> What to produce: Going line by line through the listing below, count each line that includes the word "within", and reply with the count only.

> Data to process:

+++++

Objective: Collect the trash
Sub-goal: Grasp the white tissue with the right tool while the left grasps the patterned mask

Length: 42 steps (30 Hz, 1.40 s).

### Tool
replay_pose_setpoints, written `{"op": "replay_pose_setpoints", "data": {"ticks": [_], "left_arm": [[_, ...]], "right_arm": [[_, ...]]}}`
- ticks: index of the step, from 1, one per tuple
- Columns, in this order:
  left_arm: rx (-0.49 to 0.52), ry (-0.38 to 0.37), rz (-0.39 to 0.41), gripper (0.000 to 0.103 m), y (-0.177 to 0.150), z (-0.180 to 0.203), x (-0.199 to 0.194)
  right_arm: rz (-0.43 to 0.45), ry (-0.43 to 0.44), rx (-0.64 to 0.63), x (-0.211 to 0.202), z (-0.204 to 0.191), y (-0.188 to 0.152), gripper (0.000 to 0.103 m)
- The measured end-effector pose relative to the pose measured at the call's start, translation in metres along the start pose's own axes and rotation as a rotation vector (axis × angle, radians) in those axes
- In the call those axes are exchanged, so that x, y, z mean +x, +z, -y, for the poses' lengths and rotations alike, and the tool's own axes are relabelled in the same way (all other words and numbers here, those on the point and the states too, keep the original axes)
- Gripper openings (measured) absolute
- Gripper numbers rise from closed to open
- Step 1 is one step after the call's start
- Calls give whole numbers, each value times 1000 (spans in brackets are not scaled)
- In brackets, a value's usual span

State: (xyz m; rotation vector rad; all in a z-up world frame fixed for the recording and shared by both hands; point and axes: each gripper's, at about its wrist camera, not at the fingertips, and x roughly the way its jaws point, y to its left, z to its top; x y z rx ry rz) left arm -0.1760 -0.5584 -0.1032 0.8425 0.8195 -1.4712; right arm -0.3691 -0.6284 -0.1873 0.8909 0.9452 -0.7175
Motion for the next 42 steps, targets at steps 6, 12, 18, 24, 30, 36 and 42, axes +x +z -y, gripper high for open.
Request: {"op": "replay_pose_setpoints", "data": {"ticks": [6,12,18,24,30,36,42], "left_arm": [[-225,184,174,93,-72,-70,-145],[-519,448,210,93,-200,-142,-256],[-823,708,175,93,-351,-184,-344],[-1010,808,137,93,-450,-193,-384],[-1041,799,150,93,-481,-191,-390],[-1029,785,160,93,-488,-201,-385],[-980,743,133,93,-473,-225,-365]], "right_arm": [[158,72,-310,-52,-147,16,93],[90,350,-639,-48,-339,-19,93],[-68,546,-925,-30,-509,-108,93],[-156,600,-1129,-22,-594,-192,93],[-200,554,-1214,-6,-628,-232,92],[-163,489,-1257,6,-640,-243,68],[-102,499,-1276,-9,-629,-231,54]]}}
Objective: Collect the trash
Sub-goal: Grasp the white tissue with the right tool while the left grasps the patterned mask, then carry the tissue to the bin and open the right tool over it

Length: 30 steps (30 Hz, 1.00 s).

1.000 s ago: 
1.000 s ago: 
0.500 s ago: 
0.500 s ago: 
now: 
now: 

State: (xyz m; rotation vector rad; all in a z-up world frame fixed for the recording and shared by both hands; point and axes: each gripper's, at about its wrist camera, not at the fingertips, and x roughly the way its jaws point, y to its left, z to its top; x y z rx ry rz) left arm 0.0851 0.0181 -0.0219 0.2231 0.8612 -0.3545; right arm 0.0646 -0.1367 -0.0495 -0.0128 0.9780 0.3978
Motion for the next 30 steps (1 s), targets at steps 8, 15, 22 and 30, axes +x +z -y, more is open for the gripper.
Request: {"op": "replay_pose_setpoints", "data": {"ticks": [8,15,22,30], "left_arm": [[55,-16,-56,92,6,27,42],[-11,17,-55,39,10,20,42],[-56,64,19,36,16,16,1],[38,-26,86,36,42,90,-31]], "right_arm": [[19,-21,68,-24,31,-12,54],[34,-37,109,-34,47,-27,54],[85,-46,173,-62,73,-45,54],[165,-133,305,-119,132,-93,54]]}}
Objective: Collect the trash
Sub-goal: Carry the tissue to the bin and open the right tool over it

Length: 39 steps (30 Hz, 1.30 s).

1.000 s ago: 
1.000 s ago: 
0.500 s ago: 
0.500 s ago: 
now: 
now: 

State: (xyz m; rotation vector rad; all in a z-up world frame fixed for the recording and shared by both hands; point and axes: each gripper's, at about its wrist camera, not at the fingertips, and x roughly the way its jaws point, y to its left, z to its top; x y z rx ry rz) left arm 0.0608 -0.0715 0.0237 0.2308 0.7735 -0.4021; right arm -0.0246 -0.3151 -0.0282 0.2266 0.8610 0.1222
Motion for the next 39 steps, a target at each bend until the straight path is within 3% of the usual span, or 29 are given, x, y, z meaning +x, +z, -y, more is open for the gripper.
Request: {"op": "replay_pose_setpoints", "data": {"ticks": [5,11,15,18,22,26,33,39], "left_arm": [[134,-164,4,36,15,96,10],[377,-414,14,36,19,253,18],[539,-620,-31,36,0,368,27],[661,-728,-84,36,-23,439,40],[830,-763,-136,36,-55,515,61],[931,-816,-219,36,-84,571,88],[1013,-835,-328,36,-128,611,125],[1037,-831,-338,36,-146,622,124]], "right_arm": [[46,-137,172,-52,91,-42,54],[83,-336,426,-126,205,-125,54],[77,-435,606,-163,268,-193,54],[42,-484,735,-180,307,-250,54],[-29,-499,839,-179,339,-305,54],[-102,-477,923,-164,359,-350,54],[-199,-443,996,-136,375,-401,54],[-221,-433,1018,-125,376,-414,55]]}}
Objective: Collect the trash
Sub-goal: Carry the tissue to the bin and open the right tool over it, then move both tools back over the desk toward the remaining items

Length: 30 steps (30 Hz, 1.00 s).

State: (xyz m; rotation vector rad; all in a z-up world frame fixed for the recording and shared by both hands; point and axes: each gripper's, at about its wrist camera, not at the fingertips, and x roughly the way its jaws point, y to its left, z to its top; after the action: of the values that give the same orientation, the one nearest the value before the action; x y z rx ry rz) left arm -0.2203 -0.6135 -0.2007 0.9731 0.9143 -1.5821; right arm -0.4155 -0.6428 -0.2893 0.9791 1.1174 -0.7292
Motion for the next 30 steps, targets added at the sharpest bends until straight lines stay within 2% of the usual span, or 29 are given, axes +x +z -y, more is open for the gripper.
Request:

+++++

> Finished task: 2